Sen. Chuck Grassley looking for White House action, not legislation, to resolve ethanol waiver problem

Both he and Iowa Gov. Kim Reynolds want to see details 'in writing'

U.S. Sen. Chuck Grassley (left), R-Iowa, visits a DuPont cellulosic ethanol plant in Nevada, Iowa, the day it opened in
U.S. Sen. Chuck Grassley (left), R-Iowa, visits a DuPont cellulosic ethanol plant in Nevada, Iowa, the day it opened in 2015. (Gazette file photo)

Both Sen. Chuck Grassley and Iowa Gov. Kim Reynolds are hoping the president soon will announce a resolution to the problems faced by ethanol and biodiesel producers after the Environmental Protection Agency granted 31 waivers to oil refiners.
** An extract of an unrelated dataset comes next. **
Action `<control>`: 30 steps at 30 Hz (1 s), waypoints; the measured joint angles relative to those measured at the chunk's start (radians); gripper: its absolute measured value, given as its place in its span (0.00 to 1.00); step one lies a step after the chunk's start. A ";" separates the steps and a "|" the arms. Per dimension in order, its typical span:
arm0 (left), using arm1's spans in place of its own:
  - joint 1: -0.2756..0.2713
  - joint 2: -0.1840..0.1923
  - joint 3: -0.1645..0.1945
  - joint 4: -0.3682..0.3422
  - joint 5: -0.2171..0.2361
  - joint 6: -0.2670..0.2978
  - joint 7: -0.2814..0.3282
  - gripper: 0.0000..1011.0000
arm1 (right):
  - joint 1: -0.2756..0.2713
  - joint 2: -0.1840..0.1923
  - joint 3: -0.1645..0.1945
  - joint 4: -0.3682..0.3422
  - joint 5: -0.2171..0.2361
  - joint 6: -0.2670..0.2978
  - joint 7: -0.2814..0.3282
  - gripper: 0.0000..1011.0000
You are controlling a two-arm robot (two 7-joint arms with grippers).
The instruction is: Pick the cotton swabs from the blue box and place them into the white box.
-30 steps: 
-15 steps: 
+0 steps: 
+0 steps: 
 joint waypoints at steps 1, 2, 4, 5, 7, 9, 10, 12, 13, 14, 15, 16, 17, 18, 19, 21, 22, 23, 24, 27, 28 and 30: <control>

Grassley said he’s had a “positive feeling” since leaving a meeting last week with President Donald Trump and farm state senators.

“I think we’ve got something that the industry and I, as a senator, can support. But I’m not going to say absolutely until I see it on paper because I figure Big Oil has a big influence on the EPA,” Grassley said during his weekly conference call with Iowa reporters.

Iowa Gov. Kim Reynolds said on Wednesday that she, too, is waiting to see details “in writing.”

“We would like it sooner rather than later because that will go a long ways to provide the certainty that (Iowa’s ethanol and biofuels industries) are looking for,” Reynolds said by phone from Washington, D.C., where she is attending meetings of the American Workforce Policy Advisory Board.

“We’re seeing ethanol and biofuels plants idled kind of on a weekly basis so we know that the timing is critical,” she said.

Trump is to meet Thursday with senators to discuss biofuels policy in an attempt to negotiate a deal over how much ethanol should be blended into the national gasoline, according to the Reuters news agency.

Trump has inserted himself into the negotiations between the rival oil and corn industries to try to appease both groups, which helped win him the presidency in 2016 and could play a key role in his 2020 re-election bid.

If a deal is achieved, some observers expect Trump will come to Iowa to announce the solution to the ethanol waivers problems. Those waivers led some ethanol producers, including two or three in Iowa, to close.

Reynolds said she believes a balance can be achieved that meets the federally mandated 15 billion gallons of ethanol under the 2007 Renewable Fuel Standard — a federal law that requires refineries to blend corn-based ethanol into their gasoline or buy credits from those that do.

The law allowed EPA officials to grant waivers to distressed oil refineries but reallocates the blending requirements to other, larger refineries so ethanol and biofuel production is not jeopardized.

“What we’re saying is you can still issue exemptions (to small refineries), but then the other larger refineries have to make that up because we have to get to the net 15 billion gallons,” the Iowa governor said. “It has to be net 15 billion gallons. The others have to make that up. That is the law.”

Grassley said it’s possible for Trump to achieve a “win-win” for the ethanol and petroleum industries.

Congress could address the situation legislatively, but Grassley warned there might be more to lose than to be gained from that approach, adding he was concerned lawmakers’ lack of knowledge of ethanol and the influence of the petroleum industry could make matters worse.

“I wouldn’t want to say there’s anti-ethanol feeling prevalent throughout Congress, but there’s an ignorance of ethanol,” Grassley said. “If we had to rely on getting a bill up to correct these problems, I would be fearful that it could be amended, and we might not have an RFS. So I don’t want to deal with it legislatively.”


Reynolds said she is “more than happy” to host Trump in Iowa if the agreement turns out to be what was verbally agreed to last week when Iowa elected officials and the biofuels industry presented a “unified” message on how they expect the Renewable Fuel Standard to be implemented.

The governor said she spoke with Vice President Mike Pence Tuesday evening and was told “as far as he knew, things were moving forward.”